(Dataset extract)

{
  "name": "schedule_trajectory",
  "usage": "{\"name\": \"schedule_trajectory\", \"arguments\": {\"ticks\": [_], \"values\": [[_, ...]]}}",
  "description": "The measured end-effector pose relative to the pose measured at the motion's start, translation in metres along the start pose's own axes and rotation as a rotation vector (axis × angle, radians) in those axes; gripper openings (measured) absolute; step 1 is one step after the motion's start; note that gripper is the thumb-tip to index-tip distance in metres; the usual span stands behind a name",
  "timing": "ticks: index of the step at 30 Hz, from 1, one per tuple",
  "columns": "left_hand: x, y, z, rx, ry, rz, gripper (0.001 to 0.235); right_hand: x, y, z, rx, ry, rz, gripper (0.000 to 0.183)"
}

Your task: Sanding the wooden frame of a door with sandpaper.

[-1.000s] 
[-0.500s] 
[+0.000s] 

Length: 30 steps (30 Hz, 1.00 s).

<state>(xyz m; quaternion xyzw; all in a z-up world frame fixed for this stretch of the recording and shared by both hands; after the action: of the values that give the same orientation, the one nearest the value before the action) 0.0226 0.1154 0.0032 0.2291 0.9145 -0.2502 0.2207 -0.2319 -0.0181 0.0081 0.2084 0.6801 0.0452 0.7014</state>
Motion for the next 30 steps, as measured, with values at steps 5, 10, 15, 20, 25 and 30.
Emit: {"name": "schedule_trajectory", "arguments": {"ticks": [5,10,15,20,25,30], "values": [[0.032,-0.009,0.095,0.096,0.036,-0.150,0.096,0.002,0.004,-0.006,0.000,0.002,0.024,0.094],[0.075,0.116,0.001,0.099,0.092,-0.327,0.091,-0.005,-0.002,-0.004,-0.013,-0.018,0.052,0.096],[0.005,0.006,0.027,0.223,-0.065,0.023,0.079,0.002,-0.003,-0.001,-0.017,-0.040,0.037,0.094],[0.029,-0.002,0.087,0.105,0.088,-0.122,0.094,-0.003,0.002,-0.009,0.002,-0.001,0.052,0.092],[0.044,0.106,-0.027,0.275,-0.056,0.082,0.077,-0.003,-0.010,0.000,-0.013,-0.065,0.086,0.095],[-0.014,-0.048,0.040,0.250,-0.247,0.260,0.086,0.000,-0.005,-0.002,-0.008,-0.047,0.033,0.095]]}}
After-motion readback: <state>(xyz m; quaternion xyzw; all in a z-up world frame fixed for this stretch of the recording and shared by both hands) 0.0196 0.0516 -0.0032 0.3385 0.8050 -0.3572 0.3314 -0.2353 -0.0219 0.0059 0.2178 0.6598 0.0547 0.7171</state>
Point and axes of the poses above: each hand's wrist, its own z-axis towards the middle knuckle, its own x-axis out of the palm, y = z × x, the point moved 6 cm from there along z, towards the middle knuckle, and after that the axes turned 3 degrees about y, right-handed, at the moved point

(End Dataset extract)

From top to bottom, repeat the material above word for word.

{
  "name": "schedule_trajectory",
  "usage": "{\"name\": \"schedule_trajectory\", \"arguments\": {\"ticks\": [_], \"values\": [[_, ...]]}}",
  "description": "The measured end-effector pose relative to the pose measured at the motion's start, translation in metres along the start pose's own axes and rotation as a rotation vector (axis × angle, radians) in those axes; gripper openings (measured) absolute; step 1 is one step after the motion's start; note that gripper is the thumb-tip to index-tip distance in metres; the usual span stands behind a name",
  "timing": "ticks: index of the step at 30 Hz, from 1, one per tuple",
  "columns": "left_hand: x, y, z, rx, ry, rz, gripper (0.001 to 0.235); right_hand: x, y, z, rx, ry, rz, gripper (0.000 to 0.183)"
}

Your task: Sanding the wooden frame of a door with sandpaper.

[-1.000s] 
[-0.500s] 
[+0.000s] 

Length: 30 steps (30 Hz, 1.00 s).

<state>(xyz m; quaternion xyzw; all in a z-up world frame fixed for this stretch of the recording and shared by both hands; after the action: of the values that give the same orientation, the one nearest the value before the action) 0.0226 0.1154 0.0032 0.2291 0.9145 -0.2502 0.2207 -0.2319 -0.0181 0.0081 0.2084 0.6801 0.0452 0.7014</state>
Motion for the next 30 steps, as measured, with values at steps 5, 10, 15, 20, 25 and 30.
Emit: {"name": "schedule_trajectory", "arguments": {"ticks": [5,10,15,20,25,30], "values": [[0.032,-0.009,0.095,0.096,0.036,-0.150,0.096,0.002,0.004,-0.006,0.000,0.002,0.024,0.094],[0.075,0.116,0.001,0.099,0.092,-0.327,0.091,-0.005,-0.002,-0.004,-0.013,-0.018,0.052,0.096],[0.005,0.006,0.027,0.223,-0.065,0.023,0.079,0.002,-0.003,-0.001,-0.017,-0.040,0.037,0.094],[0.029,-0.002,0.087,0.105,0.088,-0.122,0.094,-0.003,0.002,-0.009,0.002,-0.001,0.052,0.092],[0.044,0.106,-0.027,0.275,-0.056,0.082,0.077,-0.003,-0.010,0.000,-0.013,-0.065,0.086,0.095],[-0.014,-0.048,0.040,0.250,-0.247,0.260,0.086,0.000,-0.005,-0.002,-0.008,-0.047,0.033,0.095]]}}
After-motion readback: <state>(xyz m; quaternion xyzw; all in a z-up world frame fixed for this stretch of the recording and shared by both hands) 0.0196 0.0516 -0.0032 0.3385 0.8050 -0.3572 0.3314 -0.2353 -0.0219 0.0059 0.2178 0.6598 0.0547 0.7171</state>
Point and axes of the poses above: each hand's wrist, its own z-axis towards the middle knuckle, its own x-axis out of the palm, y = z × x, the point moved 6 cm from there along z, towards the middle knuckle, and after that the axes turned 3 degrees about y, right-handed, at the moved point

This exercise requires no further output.